=== What needs to be done ===
Reproduce every line below exactly as written; do not include the images.

=== Data shown ===

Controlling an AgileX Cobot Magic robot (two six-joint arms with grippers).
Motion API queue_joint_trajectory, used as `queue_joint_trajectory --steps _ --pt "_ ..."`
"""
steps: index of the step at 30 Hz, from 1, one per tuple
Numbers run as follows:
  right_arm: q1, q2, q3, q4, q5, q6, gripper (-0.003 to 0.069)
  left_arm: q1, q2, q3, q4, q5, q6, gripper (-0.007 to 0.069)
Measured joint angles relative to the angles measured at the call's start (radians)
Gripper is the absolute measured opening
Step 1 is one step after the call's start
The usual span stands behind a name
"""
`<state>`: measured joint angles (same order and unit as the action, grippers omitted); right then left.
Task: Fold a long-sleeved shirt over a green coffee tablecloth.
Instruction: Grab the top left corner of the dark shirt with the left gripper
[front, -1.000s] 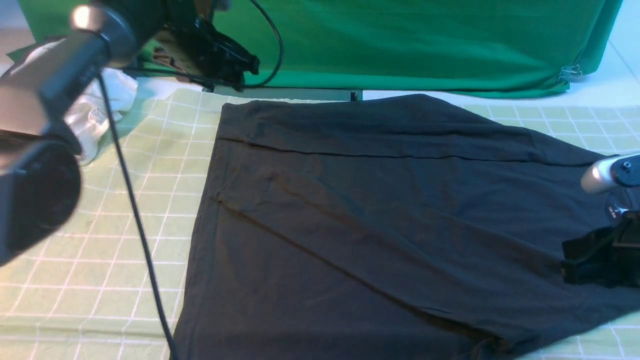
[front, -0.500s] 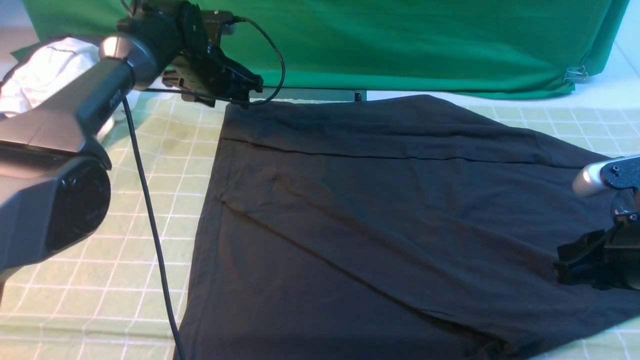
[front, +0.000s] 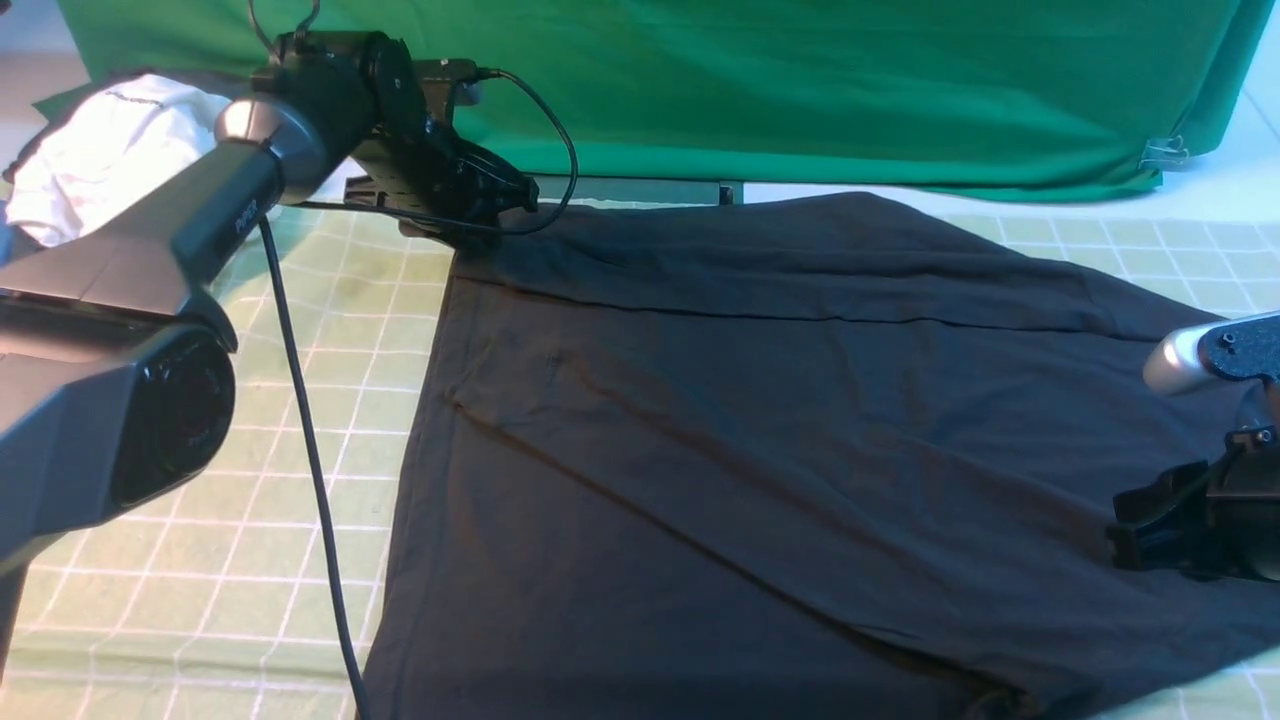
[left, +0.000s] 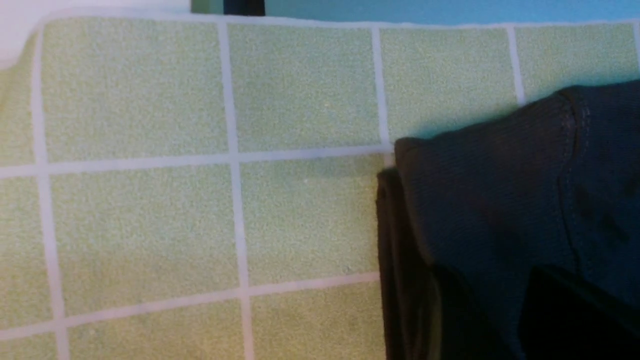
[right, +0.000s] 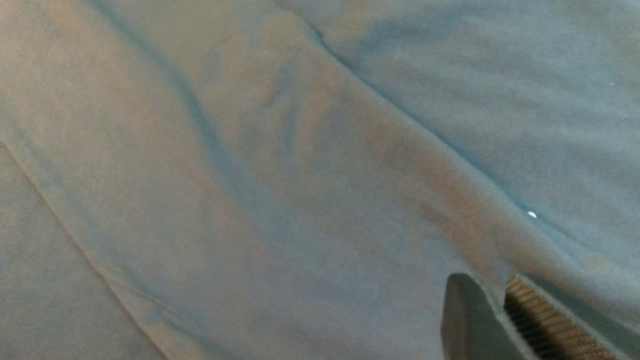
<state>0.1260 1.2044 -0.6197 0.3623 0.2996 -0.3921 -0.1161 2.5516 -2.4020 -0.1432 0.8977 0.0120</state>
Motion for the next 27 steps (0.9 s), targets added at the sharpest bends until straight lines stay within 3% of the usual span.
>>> queue_joint_trajectory --steps 3,6,27 --pt "0.0 0.0 0.0 0.0 0.0 0.001 0.0148 0.0 0.0 0.0 -0.015 -0.001 0.001 0.0001" --pt "0.0 0.0 0.0 0.0 0.0 0.001 0.0148 0.0 -0.002 0.0 -0.055 0.0 0.02 -0.0033" --pt "0.0 0.0 0.0 -0.004 0.066 0.001 0.0148 -0.002 -0.101 -0.002 -0.148 0.116 0.066 -0.0038"
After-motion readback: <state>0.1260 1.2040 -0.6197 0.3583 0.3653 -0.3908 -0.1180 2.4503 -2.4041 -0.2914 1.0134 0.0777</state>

=== Task output ===
Controlling an AgileX Cobot Magic robot (two six-joint arms with grippers).
Motion API queue_joint_trajectory, used as `queue_joint_trajectory --steps _ --pt "_ ..."`
"""
steps: index of the step at 30 Hz, from 1, one per tuple
Numbers run as follows:
  right_arm: q1, q2, q3, q4, q5, q6, gripper (-0.003 to 0.069)
  left_arm: q1, q2, q3, q4, q5, q6, gripper (-0.007 to 0.069)
Measured joint angles relative to the angles measured at the call's start (radians)
Gripper is the absolute measured opening
Step 1 is one step after the call's start
The usual span stands behind a name
"""
`<state>`: measured joint angles (same order and unit as the action, grippers omitted); right then left.
Task: Fold a long-sleeved shirt over a green coffee tablecloth.
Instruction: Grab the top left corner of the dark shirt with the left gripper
[front, -1.000s] 
[front, -0.500s] 
[front, +0.000s] 
[left, +0.000s] 
[right, +0.000s] 
<state>0.1260 1.2044 -0.6197 0.3623 0.2996 -0.3921 -0.1161 2.5516 -2.4020 -0.1432 0.8977 0.0120</state>
Motion for the next 27 steps (0.9 s), targets added at the sharpest bends until straight lines stay within 3% of the usual span.
>>> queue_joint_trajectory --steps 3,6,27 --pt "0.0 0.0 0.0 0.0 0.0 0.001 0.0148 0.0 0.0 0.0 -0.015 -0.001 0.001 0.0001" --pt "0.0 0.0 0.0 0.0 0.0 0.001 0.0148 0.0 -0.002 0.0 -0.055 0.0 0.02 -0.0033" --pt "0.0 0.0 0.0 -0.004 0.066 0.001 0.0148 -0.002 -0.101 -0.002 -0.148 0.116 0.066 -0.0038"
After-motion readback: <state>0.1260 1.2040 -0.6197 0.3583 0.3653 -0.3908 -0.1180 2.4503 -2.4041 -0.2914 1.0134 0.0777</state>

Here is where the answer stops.